Bild: Hinter den Glitzerfäden steht neongrün der Mond von Alabama am Himmel.
Sie sind zurückgekehrt, die Vorhänge aus funkelnden Fäden, die vor vier
Jahren schon einmal die Verbrecher dieser Welt in die alles verzeihenden
Schleier luxuriöser Pracht gehüllt haben. Das Stück hieß damals
„Agrippina“, spielte in Neros Rom und war von Händel. Diesmal heißt es
„Aufstieg und Fall der Stadt Mahagonny“, spielt irgendwo in Amerika und ist
von Bert Brecht und Kurt Weil.
Der Regisseur Vincent Boussard, der Bühnenbildner Vincent Lemaire und – vor
allem – der Haute Couturier Christian Lacroix sind inzwischen ein erprobtes
Team, das seine unverwechselbaren Codes für die Inszenierung von Opern
entwickelt hat. Boussard erzählt die Geschichten so wie sie geschrieben
sind, ohne allzu viel Tiefsinn und ohne jeden Ehrgeiz, uns über den wahren
Zustand der Welt und des menschlichen Geschlechts an sich aufzuklären.
Vincent entwirft dazu imaginäre Räume mit symbolischen Requisiten und
Lacroix gibt den handelnden Personen Kleider, in denen sie allein schon
einen abendfüllenden Auftritt hinlegen könnten. „Ansahen sich die Männer
von Mahagonny. Ja, sagten die Männer von Mahagonny“, singt Evelyn Novak als
Nutte Jenny am Ende, wenn Gott selbst in die Netzestadt kommt.

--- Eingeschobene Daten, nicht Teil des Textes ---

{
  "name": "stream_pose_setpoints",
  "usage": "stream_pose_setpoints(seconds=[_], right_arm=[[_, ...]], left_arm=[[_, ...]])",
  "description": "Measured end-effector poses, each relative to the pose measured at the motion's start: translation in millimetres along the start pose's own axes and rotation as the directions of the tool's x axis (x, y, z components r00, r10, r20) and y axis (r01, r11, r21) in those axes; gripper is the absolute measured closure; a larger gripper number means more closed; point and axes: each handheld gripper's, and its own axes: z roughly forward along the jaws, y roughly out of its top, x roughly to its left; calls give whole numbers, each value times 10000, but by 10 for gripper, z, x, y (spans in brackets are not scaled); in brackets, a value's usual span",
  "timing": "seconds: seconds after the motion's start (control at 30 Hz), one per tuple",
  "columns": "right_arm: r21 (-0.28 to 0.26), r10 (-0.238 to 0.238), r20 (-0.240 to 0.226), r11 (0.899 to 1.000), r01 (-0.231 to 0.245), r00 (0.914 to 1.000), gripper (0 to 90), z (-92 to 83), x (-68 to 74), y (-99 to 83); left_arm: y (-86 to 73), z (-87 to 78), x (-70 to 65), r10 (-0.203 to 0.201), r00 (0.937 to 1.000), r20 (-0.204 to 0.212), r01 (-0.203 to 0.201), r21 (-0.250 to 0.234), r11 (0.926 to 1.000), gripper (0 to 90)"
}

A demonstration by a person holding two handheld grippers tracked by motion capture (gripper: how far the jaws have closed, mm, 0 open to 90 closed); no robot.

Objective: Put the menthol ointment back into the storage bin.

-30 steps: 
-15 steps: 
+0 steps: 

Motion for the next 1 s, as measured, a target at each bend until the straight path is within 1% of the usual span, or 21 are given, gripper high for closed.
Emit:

Dürfen die
Männer des Staatsopernchores ihre Anzüge danach mit nach Hause nehmen?
Und Evelin Novak das raumgreifend üppige Hochzeitskleid, das sie tragen
darf, um sich Michael König, dem Holzfäller Mohoney anzupreisen? Oder
Gabriele Schnaut, die Wagnersängerin in der Rolle der Witwe Begbick, ihre
Palliettenrobe? Die Laufstege der Welt ständen ihnen offen.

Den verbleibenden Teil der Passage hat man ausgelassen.